Perdue touted his business experience, particularly his experience at Dollar General, saying, "We added about 2,200 stores, created almost 20,000 jobs and doubled the value of that company in a very short period of time. Not because of me, but because we listened to our customers and employees." He received the endorsement of the National Federation of Independent Business. But he was hurt during the campaign by revelations that he had in the past been an enthusiastic supporter of outsourcing. Nunn targeted past pre-political statements of Perdue where he had said he was "proud of" his outsourcing efforts, and for the job losses that followed the final closure of Pillowtex.

=== Policy positions ===
Perdue supported repeal and replacement of the Affordable Care Act. He supported a constitutional balanced budget amendment and comprehensive tax reform. He pledged to limit himself to two terms in the Senate, if elected.

Nunn supported abortion rights. Nunn believed that members of Congress should be forced to pass a budget each year, or forfeit their pay. Nunn supported expanding federally mandated background checks to include all local sales to prevent mentally ill persons from buying firearms.
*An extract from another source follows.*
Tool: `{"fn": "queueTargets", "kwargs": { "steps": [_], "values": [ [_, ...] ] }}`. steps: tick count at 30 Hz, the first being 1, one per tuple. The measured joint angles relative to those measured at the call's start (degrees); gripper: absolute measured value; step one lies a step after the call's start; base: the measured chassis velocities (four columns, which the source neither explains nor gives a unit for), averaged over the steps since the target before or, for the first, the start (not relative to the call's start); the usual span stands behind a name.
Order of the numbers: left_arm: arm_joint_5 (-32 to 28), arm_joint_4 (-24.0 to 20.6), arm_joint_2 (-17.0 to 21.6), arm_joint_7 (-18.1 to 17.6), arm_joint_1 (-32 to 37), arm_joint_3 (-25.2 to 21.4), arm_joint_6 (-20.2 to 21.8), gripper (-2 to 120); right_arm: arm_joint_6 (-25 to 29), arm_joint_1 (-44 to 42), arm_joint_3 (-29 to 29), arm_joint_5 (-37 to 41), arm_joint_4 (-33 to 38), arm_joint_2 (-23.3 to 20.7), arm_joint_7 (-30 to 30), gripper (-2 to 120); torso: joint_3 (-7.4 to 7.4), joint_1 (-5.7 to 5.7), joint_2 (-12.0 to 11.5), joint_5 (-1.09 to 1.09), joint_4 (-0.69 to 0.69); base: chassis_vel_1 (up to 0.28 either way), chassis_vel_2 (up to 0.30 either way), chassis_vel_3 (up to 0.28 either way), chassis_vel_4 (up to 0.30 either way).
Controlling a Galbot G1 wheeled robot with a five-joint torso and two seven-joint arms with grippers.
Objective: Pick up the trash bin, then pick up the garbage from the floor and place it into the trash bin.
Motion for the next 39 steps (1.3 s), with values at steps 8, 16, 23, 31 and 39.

Nunn said that going forward, some aspects of the Affordable Care Act should be fixed rather than the whole law being eliminated. She criticized Georgia's refusal to accept Medicaid expansion under the act. Following the start-up problems with the associated HealthCare.gov website, Nunn broke with the Obama administration and said that the individual mandate portion of the law should be delayed.
Nunn supported the 2013 Senate immigration plan that would have allowed illegal immigrants to stay in the United States while waiting for American citizenship.
Nunn favored construction of the Keystone XL Pipeline. She opposed the Obama administration's proposed cuts to defense spending.
On the topic of same-sex marriage, Nunn said she personally favored it, but that the decision should be made on a state-by-state basis.

=== Debates ===
Perdue and Nunn held debates on August 21, October 7, October 26, and November 2.
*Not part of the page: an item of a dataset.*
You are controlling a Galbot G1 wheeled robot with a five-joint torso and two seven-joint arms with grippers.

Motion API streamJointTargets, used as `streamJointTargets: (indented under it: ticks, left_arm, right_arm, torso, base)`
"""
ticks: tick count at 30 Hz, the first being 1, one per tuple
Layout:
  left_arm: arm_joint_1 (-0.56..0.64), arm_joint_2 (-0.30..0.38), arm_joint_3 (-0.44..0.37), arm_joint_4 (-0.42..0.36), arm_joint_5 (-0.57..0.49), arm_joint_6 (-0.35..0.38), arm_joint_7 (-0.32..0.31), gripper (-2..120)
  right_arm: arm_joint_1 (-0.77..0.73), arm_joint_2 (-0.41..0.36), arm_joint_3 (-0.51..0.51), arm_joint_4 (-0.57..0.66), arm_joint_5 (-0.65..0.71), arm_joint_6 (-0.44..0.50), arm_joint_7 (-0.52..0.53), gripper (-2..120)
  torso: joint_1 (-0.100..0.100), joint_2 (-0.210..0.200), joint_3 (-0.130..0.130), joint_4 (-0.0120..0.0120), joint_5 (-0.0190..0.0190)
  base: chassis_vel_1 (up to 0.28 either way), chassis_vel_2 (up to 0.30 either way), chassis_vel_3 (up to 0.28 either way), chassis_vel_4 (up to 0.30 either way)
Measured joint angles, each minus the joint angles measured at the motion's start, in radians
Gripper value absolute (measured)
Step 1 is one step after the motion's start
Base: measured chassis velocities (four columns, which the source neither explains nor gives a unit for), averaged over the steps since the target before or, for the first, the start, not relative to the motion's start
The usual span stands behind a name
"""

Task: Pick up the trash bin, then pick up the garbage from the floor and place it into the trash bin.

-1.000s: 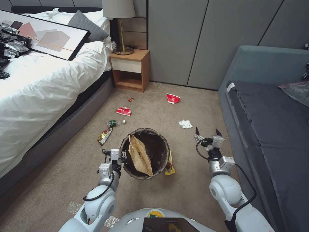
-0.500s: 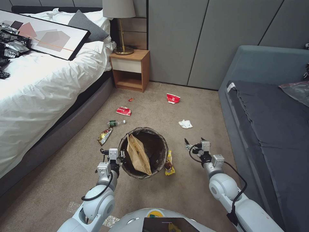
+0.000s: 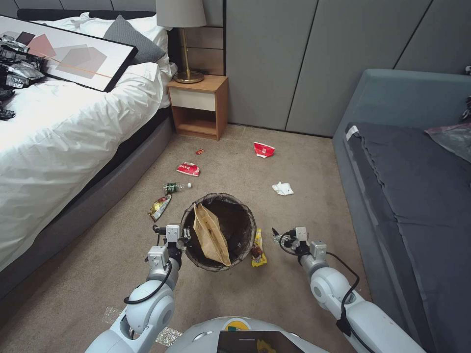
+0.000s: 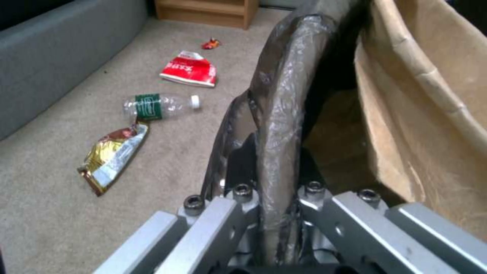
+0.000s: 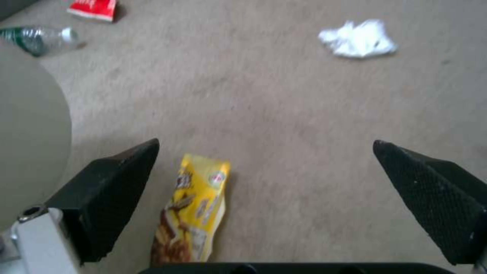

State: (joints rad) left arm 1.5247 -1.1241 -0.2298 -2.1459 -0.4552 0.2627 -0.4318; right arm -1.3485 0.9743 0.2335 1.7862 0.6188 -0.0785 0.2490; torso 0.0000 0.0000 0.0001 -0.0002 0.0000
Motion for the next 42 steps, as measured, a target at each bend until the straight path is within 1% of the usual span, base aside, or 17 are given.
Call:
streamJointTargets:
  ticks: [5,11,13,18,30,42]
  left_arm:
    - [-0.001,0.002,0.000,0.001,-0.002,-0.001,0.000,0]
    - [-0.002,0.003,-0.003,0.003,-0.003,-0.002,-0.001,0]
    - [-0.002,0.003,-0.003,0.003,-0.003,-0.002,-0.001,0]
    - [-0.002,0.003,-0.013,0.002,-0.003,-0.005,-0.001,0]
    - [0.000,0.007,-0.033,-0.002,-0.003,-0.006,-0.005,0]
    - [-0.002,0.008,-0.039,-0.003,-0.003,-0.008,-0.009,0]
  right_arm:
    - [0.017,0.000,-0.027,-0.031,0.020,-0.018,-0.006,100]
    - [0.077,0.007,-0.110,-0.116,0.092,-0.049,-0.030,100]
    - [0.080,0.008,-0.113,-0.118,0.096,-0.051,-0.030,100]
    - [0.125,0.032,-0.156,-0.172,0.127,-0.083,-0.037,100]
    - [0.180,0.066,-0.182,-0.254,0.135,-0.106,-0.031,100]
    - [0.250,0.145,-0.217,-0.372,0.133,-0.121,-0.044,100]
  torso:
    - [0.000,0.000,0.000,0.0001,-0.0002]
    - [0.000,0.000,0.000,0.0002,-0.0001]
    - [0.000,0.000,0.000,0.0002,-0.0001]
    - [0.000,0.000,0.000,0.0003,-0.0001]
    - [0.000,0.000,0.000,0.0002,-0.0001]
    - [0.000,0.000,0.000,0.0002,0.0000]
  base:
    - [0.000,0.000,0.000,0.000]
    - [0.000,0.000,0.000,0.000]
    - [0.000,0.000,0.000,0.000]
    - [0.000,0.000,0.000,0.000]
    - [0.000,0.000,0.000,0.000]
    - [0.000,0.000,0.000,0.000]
- Complete video of debate, August 21, 2014
- Complete video of debate , October 7, 2014
- Complete video of debate, October 26, 2014
- Complete video of debate, November 2, 2014

=== Fundraising ===
David Perdue has funded more than $1.9 million of his campaign personally; the second-largest total of any Senate candidate. A total of $23,355,844 was raised by the candidates for this race, of which a total of $22,917,058 was spent by the campaigns.
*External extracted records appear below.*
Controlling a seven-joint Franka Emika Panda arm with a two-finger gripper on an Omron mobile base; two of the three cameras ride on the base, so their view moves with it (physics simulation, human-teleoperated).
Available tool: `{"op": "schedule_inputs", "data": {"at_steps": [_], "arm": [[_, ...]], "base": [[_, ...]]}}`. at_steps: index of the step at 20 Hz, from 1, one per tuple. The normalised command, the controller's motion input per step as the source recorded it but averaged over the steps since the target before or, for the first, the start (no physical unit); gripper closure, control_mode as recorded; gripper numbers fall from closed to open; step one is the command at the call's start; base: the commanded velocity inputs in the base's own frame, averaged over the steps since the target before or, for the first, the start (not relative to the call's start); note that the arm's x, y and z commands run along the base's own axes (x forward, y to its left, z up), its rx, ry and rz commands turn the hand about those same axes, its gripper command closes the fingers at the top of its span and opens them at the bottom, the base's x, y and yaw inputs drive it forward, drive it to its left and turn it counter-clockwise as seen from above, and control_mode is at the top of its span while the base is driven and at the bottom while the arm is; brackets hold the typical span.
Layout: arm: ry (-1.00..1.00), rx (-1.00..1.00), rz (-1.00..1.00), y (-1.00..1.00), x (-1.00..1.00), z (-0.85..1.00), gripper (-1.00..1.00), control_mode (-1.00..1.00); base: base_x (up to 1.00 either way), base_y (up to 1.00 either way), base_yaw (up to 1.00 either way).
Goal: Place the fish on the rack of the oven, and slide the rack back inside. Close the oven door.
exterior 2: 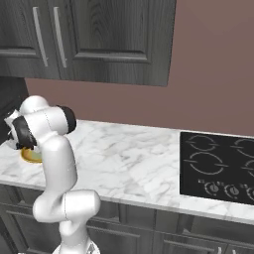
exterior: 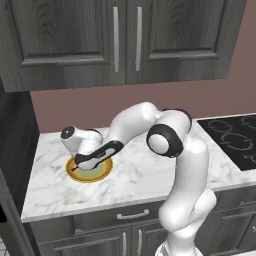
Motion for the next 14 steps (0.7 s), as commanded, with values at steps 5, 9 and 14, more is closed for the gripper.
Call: {"op": "schedule_inputs", "data": {"at_steps": [5, 9, 14], "arm": [[0.00, 0.00, 0.00, -0.24, -0.14, 0.86, 1.00, -1.00], [0.02, 0.00, 0.00, -0.19, -0.10, 1.00, 1.00, -1.00], [0.02, 0.03, 0.00, -0.41, -0.45, 0.74, 1.00, -1.00]], "base": [[0.00, 0.00, 0.00], [0.00, 0.00, 0.00], [0.00, 0.00, 0.00]]}}
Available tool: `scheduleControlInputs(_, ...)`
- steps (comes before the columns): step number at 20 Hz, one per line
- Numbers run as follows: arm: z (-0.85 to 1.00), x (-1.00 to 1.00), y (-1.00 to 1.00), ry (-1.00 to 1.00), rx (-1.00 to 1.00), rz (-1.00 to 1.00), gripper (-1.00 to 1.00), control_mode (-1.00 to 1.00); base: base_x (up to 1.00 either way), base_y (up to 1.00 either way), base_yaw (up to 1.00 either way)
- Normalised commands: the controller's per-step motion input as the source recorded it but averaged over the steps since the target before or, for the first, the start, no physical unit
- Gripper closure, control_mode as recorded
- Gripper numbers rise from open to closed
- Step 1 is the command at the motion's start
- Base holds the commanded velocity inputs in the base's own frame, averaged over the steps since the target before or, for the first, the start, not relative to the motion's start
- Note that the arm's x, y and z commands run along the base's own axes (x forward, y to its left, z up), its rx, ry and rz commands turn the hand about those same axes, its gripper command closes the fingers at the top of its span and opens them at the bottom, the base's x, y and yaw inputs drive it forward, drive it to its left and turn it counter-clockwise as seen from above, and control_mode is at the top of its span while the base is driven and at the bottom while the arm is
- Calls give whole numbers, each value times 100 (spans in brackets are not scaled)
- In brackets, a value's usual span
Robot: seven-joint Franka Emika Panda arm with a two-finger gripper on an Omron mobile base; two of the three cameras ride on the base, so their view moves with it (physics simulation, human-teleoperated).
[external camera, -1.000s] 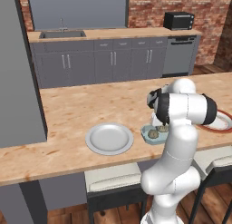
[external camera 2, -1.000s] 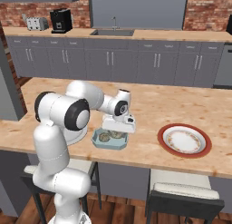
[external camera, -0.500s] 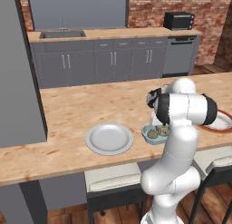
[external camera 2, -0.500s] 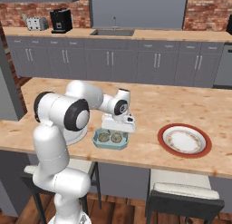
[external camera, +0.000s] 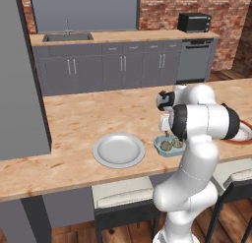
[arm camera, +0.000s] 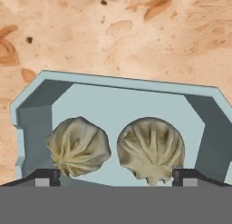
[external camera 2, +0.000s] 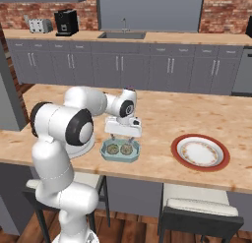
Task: Place two dumplings into each of the tupperware containers and then place the containers in the fridge.
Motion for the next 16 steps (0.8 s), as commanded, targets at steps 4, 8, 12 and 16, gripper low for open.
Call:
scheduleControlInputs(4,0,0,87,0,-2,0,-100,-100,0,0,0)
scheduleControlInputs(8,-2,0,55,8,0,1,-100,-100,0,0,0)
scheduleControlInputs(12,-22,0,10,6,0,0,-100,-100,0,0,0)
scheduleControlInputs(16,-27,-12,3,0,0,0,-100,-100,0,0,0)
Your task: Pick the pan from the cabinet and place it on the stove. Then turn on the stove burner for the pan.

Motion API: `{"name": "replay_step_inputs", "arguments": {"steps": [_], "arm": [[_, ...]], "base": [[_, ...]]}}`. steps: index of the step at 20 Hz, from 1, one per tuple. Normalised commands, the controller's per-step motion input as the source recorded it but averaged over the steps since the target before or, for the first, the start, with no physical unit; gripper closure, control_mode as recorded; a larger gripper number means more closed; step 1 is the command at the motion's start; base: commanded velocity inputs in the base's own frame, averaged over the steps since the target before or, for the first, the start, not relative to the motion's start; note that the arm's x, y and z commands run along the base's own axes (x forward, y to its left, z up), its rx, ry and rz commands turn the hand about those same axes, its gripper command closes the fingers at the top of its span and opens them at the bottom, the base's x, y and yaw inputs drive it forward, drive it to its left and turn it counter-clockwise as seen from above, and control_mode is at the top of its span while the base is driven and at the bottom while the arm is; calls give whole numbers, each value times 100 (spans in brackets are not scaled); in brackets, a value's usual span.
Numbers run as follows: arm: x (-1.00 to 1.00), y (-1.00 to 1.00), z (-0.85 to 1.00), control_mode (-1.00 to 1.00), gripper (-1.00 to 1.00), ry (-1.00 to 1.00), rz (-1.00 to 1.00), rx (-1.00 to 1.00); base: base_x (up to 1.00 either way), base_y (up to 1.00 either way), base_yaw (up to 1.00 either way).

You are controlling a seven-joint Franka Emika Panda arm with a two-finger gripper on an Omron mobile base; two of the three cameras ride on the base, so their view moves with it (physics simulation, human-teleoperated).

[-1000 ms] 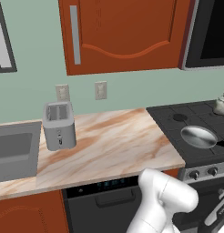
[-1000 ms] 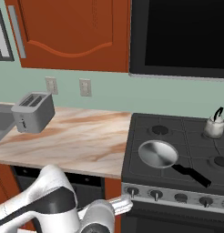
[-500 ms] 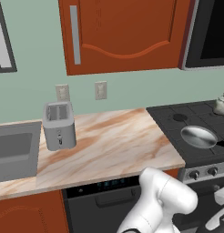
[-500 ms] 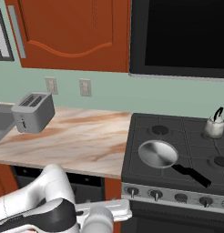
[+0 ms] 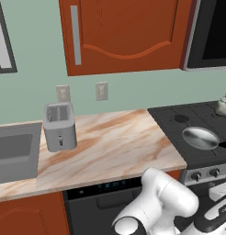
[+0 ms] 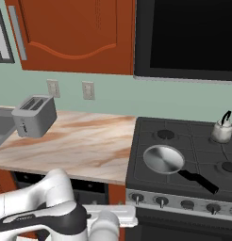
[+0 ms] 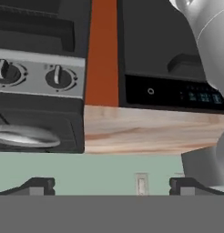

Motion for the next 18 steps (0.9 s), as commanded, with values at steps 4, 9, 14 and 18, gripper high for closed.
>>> {"name": "replay_step_inputs", "arguments": {"steps": [4,9,14,18], "arm": [[7,-19,-39,-100,-100,-2,-6,6],[6,-19,-31,-100,-100,-1,-7,1],[16,-9,-16,-100,-100,-6,-3,0],[19,-3,-14,-100,-100,-13,0,0]], "base": [[0,0,0],[0,0,0],[0,0,0],[0,0,0]]}}
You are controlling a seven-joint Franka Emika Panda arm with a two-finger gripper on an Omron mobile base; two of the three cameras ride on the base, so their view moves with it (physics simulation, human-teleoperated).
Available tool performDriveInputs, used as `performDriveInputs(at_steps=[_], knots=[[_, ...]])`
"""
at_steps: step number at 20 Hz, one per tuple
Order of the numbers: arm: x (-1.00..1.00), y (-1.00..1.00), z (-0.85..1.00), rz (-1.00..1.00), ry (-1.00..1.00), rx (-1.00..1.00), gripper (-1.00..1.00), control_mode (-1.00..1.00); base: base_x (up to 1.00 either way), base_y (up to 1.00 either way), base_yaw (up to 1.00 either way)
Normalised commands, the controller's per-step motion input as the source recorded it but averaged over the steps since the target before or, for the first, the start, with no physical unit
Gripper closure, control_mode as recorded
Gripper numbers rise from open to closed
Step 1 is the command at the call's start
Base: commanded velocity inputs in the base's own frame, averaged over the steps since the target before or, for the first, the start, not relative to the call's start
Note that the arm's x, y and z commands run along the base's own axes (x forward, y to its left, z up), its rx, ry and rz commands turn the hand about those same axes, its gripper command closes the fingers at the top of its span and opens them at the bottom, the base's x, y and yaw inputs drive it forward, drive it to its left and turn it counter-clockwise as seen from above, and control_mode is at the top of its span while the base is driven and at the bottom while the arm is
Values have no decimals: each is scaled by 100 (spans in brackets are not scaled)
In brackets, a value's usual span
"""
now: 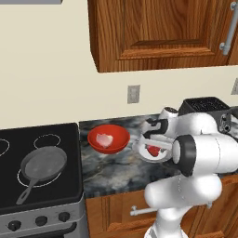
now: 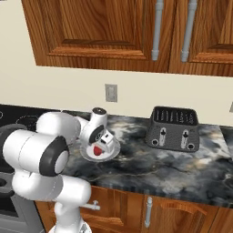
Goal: Place one of the steaks on the plate and the other in the bowl. Then place the bowl in the fridge.
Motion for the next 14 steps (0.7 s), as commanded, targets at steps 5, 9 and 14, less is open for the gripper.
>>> performDriveInputs(at_steps=[5, 9, 14], knots=[[-75, -2, 76, 2, -30, 0, -100, -100, 0, 0, 0], [-97, -3, 89, 8, -35, 0, -100, -100, 0, 0, 0], [-100, -7, 80, 10, -33, 0, -100, -100, 0, 0, 0]])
| Candidate | Contributions | Expenditures | Cash on hand | Debt |
|---|---|---|---|---|
| Michelle Nunn (D) | $13,035,397 | $13,064,094 | $1,105,870 | $2,768 |
| David Perdue (R) | $10,719,297 | $11,069,317 | $669,343 | $150,000 |

=== Spending ===
This Senate race, as many others across the United States, was heavily influenced by outside PACs and organizations who supported various candidates. The U.S. Chamber of Commerce alone was expected to spend almost $50 million on elections in 2014. More than $4.6 million had been spent on advertising in the race by outside groups by May 2014.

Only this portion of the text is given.